Defunct tennis tournament
- Event name: CBS Tennis Classic San Juan
- Tour: WCT Circuit
- Founded: 1975
- Abolished: 1975
- Location: Palmas del Mar, Puerto Rico
- Surface: Hard / outdoor

= WCT Puerto Rico =

Defunct tennis tournament held in Palmas del Mar, Puerto Rico

The WCT Puerto Rico was a World Championship Tennis affiliated men's hard court tennis tournament staged one time in 1975. Also known as the CBS Tennis Classic San Juan for sponsorship reasons.
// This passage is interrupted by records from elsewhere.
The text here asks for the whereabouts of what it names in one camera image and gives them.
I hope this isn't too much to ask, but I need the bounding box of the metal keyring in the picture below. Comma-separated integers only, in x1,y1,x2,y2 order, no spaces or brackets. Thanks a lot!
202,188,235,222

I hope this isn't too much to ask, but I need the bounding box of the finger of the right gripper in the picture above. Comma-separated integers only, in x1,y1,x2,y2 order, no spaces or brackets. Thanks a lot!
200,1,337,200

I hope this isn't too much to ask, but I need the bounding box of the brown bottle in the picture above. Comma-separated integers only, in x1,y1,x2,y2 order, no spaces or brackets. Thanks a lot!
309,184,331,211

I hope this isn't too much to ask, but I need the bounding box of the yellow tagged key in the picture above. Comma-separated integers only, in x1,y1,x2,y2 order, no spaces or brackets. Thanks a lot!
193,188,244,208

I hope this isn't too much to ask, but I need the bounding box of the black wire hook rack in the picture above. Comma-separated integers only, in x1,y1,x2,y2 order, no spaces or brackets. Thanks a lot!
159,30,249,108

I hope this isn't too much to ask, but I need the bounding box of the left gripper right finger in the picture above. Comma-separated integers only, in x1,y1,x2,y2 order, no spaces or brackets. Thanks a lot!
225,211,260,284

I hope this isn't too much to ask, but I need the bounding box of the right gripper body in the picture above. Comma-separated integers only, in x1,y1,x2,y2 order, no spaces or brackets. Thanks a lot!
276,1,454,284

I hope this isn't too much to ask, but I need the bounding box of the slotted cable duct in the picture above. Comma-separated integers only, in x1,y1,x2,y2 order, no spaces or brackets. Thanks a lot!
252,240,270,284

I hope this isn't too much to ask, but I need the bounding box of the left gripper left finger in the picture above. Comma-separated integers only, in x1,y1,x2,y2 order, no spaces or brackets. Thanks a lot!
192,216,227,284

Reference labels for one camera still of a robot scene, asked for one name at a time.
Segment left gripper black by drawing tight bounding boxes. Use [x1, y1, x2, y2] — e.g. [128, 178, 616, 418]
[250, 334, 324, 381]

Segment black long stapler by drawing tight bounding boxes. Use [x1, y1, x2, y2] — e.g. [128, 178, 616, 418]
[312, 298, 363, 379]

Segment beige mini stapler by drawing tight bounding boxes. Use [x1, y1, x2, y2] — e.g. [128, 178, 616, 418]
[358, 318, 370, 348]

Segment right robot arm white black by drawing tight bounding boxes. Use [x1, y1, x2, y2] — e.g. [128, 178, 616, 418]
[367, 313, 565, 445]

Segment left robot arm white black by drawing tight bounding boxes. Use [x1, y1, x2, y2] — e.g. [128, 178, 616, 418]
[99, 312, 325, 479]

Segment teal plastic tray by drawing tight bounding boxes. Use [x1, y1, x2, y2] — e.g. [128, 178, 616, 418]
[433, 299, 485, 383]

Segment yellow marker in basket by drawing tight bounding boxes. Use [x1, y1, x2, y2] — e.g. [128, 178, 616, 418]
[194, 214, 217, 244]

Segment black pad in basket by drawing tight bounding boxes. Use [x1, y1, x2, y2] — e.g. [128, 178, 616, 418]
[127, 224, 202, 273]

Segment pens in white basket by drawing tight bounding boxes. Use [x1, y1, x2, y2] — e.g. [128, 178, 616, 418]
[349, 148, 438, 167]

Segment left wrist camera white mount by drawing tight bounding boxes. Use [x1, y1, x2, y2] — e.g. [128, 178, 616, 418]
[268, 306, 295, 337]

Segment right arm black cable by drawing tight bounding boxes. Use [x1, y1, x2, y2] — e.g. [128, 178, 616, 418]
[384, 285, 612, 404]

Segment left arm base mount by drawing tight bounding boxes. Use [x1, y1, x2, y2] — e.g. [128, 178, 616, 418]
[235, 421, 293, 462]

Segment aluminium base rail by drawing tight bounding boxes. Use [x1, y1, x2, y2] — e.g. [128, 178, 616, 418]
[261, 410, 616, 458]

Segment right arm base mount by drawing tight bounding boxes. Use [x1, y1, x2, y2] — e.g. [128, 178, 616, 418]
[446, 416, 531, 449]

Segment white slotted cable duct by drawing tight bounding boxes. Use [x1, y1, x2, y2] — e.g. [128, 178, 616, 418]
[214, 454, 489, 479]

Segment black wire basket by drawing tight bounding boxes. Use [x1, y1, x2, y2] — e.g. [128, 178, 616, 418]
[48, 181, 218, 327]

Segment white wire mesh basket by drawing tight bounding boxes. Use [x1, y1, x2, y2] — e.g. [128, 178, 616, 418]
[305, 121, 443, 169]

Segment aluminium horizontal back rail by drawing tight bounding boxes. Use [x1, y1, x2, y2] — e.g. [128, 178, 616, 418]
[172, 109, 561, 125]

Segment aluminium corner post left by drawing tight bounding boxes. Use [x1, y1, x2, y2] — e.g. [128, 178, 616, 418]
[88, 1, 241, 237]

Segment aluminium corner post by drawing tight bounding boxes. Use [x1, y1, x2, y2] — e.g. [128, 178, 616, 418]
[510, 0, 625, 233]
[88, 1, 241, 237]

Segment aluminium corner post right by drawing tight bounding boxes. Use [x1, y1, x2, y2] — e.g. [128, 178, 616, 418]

The event was part of the WCT Circuit.

==History==
In 1973 Caribe Hilton Invitational tournament ended after 20 years. In 1975 this men's successor event was established for one season only called the CBS Tennis Classic for sponsorship reasons, its tour name was the WCT Puerto Rico, but was played at Palmas del Mar, Puerto Rico, 45 miles from San Juan. In 1980 international tennis returned to San Juan with the staging of the San Juan Open until 1981.

==Finals==
===Singles===

| Year | Champions | Runners-up | Score |
|---|---|---|---|
| 1975 | AUS Rod Laver | USA Arthur Ashe | 6–3, 7–5 |

==Sources==
- ITF/Tournament/WCT Puerto Rico/1975.